What you will do
In the data below, find the line containing "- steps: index", then set down that line and every later line up to and including the line containing "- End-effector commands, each", exactly.

Collected data
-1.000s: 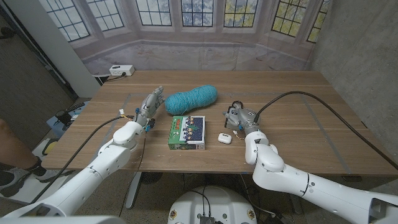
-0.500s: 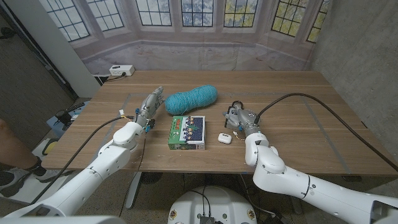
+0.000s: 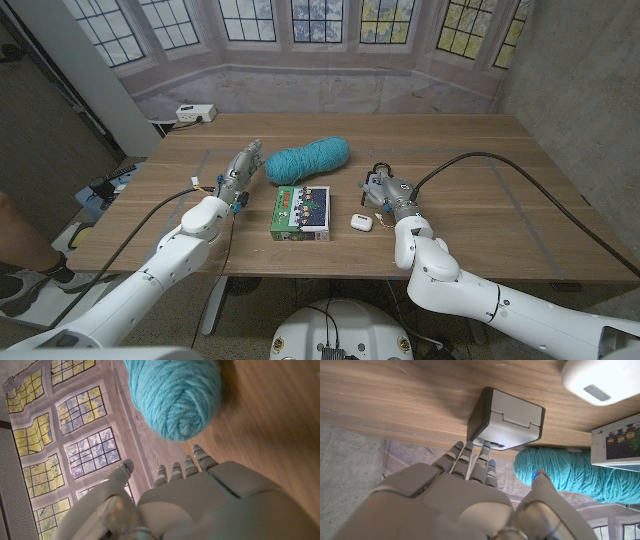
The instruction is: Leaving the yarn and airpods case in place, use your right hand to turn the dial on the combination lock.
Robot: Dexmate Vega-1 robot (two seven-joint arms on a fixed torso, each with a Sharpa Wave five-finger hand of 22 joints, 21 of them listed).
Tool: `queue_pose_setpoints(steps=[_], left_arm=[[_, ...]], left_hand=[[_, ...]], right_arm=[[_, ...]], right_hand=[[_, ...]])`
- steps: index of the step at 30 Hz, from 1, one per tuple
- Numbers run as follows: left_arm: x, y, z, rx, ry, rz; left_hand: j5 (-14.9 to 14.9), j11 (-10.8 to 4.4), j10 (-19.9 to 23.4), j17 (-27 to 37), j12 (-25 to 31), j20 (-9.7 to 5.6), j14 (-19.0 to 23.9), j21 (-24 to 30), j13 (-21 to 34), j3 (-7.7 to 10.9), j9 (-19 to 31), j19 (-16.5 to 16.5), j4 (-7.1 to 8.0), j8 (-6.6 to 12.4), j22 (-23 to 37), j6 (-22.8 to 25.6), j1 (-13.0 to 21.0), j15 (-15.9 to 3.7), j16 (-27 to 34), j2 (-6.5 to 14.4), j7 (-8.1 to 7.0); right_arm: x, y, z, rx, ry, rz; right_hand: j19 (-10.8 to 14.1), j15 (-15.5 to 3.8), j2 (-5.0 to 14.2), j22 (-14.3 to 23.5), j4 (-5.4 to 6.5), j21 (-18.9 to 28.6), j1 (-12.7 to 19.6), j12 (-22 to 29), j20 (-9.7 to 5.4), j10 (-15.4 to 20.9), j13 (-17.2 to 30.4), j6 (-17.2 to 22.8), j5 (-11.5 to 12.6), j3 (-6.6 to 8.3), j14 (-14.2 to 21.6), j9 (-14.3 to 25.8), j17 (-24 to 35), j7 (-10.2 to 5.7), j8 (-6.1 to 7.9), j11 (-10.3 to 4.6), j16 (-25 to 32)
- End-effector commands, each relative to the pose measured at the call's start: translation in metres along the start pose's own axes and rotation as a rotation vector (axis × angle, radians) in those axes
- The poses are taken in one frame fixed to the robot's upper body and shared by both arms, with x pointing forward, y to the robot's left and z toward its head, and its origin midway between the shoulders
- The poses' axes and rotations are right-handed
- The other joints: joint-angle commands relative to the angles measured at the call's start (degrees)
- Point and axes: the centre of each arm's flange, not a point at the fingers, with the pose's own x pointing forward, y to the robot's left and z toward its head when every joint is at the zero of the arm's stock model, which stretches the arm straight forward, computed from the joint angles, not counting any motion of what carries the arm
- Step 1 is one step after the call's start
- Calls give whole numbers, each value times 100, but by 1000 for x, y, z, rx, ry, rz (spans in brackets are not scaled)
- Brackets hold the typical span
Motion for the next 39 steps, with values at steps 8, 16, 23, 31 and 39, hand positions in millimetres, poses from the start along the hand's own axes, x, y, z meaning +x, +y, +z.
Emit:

Solution for this problem
- steps: index of the step at 30 Hz, from 1, one per tuple
- Numbers run as follows: left_arm: x, y, z, rx, ry, rz; left_hand: j5 (-14.9 to 14.9), j11 (-10.8 to 4.4), j10 (-19.9 to 23.4), j17 (-27 to 37), j12 (-25 to 31), j20 (-9.7 to 5.6), j14 (-19.0 to 23.9), j21 (-24 to 30), j13 (-21 to 34), j3 (-7.7 to 10.9), j9 (-19 to 31), j19 (-16.5 to 16.5), j4 (-7.1 to 8.0), j8 (-6.6 to 12.4), j22 (-23 to 37), j6 (-22.8 to 25.6), j1 (-13.0 to 21.0), j15 (-15.9 to 3.7), j16 (-27 to 34), j2 (-6.5 to 14.4), j7 (-8.1 to 7.0); right_arm: x, y, z, rx, ry, rz; right_hand: j19 (-10.8 to 14.1), j15 (-15.5 to 3.8), j2 (-5.0 to 14.2), j22 (-14.3 to 23.5), j4 (-5.4 to 6.5), j21 (-18.9 to 28.6), j1 (-12.7 to 19.6), j12 (-22 to 29), j20 (-9.7 to 5.4), j10 (-15.4 to 20.9), j13 (-17.2 to 30.4), j6 (-17.2 to 22.8), j5 (-11.5 to 12.6), j3 (-6.6 to 8.3), j14 (-14.2 to 21.6), j9 (-14.3 to 25.8), j17 (-24 to 35), j7 (-10.2 to 5.7), j8 (-6.1 to 7.9), j11 (-10.3 to 4.6), j16 (-25 to 32)
- End-effector commands, each relative to the pose measured at the call's start: translation in metres along the start pose's own axes and rotation as a rotation vector (axis × angle, radians) in those axes

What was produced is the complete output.